Saturday, January 17, 2009

Choosing a Project Repository

From that mythical reader out there who is actually following all my posts up to now I can hear the question - 'Are you nuts? You claim you are going to write a program in Python, and before you learn any you're worrying about where to host the project? Delusions of grandeur or what!'

Before you completely go over to my wife's side (who is quite sure I am nuts) let me explain.

The last time I tried anything like this at all, it had two problems. Since it was a sideline hobby, it was done in fits and starts, when I had the time. As a result I was always trying to figure out where I left off, what to do next, what was already done, etc etc etc. It wasted a lot of time I didn't have just trying to keep it all straight. Once it was finally completed (well, once I quit adding features anyway) it ran fine for years, but when I wanted out from under maintaining it, there was no one around who could pick up the pieces from my scattered pile of stuff and keep it running. The new maintainer ended up re-writing it all his way and throwing out all my work. I don't begrudge that - I wasn't doing it anymore and he can't support something he doesn't grok, but it hurt none the less to have all that effort pitched.

Since those who can't understand the past are condemned to repeat it, what can I learn from this?

One - you don't write software, you build solutions. Yeah, I know, sounds like an Apple ad or something, but here's the theory. Start with a clear vision, create a solid list of what the thing is supposed to do, then write the code to do it. Document, then execute, not the other way around. I can think of lots of projects I wish did things this way.... I used to have a friend in high school that was fond of saying 'Plan the work, then work the plan' Maybe I've finally started to listen :-)

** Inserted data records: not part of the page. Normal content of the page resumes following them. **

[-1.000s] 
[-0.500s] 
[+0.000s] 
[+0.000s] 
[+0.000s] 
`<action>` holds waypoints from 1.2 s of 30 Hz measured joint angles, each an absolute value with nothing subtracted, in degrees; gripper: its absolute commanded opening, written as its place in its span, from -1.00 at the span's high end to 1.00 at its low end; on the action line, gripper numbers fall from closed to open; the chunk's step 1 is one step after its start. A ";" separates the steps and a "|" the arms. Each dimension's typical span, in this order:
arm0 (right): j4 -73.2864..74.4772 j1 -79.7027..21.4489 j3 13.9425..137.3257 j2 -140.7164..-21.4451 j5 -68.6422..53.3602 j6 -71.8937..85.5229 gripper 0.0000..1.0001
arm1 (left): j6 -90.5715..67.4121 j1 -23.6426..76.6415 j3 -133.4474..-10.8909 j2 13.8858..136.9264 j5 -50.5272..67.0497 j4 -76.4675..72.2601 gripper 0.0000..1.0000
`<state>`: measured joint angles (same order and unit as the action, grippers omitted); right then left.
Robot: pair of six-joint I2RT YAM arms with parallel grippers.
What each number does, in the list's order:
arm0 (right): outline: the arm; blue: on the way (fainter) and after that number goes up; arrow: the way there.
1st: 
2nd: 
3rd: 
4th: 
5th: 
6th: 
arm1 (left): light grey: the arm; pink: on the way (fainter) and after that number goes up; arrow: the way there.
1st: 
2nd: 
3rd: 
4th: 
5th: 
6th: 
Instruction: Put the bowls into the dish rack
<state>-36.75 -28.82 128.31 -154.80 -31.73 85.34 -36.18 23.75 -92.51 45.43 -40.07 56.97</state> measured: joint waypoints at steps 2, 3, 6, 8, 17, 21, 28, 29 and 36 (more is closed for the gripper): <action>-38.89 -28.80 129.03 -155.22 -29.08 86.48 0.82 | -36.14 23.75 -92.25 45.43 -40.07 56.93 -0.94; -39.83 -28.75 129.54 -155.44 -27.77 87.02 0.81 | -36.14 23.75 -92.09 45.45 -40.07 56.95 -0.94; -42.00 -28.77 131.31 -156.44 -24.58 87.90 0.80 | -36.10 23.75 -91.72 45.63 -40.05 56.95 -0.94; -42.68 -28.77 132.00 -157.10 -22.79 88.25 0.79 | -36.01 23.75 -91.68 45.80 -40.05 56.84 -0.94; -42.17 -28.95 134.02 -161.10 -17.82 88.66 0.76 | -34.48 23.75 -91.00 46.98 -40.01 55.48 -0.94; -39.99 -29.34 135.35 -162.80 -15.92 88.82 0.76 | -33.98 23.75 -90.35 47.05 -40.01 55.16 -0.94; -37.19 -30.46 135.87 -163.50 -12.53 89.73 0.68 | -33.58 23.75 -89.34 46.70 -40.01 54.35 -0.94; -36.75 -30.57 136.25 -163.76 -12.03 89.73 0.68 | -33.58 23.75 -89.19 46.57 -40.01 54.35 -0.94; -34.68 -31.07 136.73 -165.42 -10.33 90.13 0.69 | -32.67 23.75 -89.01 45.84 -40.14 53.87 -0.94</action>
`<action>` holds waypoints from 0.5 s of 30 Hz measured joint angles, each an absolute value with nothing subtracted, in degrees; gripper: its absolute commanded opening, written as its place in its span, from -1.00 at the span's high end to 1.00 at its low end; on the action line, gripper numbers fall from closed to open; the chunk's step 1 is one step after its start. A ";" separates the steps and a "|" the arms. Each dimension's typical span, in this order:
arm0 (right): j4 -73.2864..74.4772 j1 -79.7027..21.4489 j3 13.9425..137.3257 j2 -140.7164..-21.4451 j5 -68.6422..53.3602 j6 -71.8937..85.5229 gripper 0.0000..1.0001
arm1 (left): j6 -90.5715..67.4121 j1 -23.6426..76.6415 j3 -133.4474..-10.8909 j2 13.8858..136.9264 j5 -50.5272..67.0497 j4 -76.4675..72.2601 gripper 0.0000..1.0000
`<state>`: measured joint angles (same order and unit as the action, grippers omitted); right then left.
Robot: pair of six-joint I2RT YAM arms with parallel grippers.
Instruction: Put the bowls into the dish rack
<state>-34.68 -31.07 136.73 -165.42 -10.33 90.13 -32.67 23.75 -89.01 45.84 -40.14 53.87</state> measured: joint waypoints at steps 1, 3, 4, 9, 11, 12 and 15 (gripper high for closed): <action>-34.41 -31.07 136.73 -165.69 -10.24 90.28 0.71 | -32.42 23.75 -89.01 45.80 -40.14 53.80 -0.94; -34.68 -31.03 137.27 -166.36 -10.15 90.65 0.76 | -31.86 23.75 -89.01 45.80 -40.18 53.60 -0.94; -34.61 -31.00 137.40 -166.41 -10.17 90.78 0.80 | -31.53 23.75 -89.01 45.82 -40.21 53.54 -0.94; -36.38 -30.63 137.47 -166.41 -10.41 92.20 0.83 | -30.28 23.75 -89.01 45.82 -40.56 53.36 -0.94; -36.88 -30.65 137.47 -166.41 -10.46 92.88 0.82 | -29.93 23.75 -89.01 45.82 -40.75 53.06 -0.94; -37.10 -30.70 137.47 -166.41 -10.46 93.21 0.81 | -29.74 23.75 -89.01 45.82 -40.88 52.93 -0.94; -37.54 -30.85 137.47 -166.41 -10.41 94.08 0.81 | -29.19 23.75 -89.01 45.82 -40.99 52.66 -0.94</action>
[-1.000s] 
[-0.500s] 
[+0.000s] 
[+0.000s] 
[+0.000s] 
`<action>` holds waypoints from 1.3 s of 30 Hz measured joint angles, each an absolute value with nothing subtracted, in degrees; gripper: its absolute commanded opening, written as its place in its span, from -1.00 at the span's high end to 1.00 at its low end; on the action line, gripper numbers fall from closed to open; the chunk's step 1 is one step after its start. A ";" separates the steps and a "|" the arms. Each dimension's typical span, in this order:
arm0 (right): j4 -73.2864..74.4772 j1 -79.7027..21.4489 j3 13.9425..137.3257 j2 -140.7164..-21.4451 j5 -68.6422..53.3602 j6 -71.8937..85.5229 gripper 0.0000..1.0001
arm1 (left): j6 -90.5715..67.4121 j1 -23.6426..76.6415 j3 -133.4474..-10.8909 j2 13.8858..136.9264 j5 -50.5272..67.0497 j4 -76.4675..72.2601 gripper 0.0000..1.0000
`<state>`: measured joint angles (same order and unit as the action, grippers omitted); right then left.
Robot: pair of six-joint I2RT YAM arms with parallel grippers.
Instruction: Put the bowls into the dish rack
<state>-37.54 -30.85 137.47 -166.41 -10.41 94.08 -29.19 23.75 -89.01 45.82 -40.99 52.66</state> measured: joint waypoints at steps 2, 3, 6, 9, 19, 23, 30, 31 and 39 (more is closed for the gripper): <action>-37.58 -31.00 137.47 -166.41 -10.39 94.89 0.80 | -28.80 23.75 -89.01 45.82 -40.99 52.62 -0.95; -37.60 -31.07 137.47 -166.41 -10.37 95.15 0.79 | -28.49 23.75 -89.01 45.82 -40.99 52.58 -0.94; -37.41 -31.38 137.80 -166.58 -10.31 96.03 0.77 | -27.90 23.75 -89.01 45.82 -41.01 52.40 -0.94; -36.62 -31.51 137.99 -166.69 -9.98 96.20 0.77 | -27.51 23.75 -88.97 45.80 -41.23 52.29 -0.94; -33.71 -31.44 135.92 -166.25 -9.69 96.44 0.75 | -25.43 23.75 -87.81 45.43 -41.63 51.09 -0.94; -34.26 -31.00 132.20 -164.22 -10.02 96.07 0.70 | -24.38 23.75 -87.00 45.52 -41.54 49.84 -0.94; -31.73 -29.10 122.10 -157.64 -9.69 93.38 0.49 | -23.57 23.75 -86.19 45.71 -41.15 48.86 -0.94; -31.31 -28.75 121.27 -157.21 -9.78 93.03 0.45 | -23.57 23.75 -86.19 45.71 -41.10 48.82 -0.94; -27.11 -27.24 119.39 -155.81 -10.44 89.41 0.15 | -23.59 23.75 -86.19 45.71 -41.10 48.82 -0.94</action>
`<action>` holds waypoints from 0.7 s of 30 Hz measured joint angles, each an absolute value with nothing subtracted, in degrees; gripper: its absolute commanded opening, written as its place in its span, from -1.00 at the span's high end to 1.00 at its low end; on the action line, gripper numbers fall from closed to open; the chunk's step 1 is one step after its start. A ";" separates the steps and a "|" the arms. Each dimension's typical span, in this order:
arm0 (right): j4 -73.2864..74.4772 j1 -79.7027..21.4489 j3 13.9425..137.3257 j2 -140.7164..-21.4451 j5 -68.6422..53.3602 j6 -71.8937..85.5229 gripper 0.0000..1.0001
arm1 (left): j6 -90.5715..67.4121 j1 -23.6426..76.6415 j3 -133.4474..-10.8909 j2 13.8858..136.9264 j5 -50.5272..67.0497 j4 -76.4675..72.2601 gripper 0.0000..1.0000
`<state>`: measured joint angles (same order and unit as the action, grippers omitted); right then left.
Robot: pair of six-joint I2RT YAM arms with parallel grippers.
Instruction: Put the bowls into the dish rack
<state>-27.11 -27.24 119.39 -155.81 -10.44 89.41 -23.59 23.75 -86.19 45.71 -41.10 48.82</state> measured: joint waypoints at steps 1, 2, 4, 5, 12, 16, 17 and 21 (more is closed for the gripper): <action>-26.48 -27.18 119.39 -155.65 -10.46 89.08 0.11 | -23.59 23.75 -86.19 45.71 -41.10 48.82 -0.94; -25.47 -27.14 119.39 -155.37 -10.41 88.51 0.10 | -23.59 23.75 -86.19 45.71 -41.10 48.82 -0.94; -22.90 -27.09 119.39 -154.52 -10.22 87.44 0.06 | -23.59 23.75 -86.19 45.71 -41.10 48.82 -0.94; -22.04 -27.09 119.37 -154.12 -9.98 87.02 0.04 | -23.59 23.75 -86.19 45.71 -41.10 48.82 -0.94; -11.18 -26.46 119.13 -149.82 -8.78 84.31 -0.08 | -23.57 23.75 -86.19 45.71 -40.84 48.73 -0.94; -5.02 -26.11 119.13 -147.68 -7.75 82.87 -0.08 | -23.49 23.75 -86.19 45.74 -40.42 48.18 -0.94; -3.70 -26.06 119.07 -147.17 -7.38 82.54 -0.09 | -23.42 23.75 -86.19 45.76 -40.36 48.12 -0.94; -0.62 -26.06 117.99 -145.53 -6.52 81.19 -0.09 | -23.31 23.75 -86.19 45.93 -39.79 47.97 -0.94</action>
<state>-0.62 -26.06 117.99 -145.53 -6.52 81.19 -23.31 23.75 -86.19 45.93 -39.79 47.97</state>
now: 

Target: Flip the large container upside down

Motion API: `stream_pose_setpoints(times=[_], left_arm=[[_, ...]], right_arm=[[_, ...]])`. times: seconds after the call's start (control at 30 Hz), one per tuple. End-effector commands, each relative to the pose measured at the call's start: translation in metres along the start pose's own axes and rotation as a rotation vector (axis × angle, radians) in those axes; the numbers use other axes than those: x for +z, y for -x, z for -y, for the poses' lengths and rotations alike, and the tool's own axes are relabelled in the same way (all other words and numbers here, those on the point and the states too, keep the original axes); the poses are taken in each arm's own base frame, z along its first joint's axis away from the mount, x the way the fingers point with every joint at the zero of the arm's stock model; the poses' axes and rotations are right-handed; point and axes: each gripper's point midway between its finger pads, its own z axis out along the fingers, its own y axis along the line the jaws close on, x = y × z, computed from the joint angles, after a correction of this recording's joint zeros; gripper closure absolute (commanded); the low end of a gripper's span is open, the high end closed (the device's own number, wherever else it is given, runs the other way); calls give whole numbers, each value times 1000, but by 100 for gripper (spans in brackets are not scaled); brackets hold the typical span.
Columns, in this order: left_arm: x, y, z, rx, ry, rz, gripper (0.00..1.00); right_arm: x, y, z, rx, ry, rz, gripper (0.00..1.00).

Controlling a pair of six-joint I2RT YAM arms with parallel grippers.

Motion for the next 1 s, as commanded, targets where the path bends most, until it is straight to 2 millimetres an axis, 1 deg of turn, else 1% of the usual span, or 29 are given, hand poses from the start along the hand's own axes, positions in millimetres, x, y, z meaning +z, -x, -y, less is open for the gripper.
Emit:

Two - This project has zero resources (see rule one) and like the last one is going to be done piecemeal at whatever computer I happen to be sitting in front of when I get 10 minutes to think about it. An internet based, distributed setup is the easiest way to keep this on track and organized. I don't have time to worry about infrastructure any more than required, I want to work on the product. There's no privacy concerns here - quite the opposite, so keeping it local doesn't make any sense.

All right, now that I've blathered on this much, it's getting to be too long a post to discuss who I actually picked. I'll do that as a separate entry.